### Work instruction
Scan the data for "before" and copy the lines it appears in.

### Given material

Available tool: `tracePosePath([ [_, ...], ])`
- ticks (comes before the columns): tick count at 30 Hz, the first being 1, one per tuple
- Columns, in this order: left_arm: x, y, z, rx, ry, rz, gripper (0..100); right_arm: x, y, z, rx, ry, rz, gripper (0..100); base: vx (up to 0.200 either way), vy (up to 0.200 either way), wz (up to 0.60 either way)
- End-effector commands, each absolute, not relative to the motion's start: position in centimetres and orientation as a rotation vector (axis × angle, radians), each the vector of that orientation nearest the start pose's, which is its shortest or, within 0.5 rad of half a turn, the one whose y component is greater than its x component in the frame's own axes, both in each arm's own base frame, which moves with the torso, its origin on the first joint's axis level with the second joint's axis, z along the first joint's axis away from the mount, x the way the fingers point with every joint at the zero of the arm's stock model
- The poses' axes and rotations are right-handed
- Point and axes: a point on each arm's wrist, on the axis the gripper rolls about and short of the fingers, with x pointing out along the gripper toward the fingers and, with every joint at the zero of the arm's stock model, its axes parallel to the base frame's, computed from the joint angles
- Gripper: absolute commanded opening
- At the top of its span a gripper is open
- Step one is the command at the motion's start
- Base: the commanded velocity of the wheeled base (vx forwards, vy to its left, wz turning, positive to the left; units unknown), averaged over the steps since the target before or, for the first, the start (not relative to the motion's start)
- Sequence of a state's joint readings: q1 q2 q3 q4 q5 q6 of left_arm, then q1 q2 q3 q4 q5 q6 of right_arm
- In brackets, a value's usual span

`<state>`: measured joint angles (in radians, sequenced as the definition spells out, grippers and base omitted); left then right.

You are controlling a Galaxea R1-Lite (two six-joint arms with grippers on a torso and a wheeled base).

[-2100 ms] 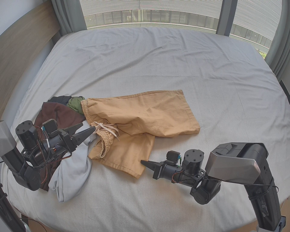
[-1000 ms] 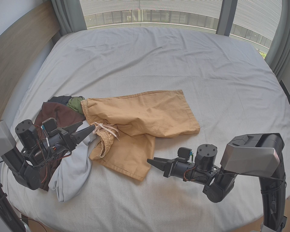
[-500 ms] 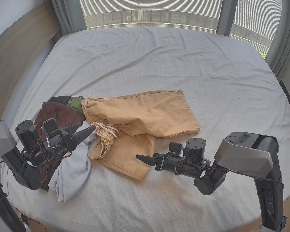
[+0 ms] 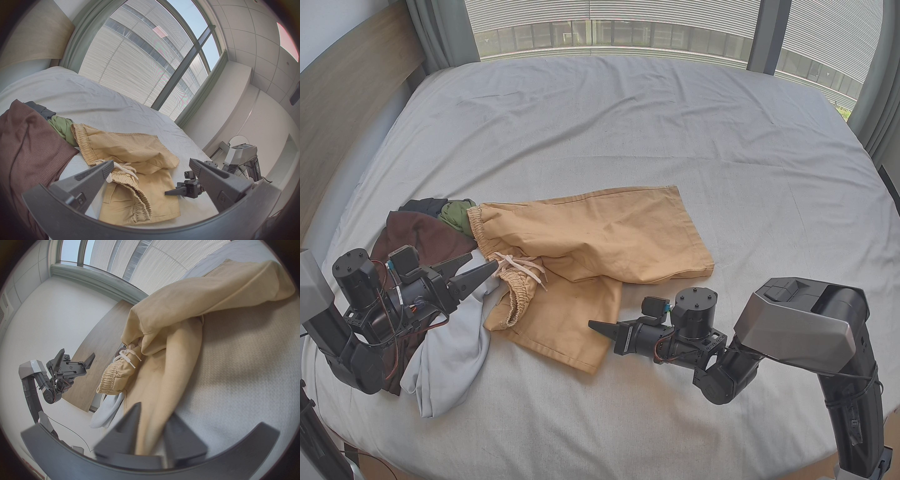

### Response to the task
- ticks (comes before the columns): tick count at 30 Hz, the first being 1, one per tuple
- Base: the commanded velocity of the wheeled base (vx forwards, vy to its left, wz turning, positive to the left; units unknown), averaged over the steps since the target before or, for the first, the start (not relative to the motion's start)

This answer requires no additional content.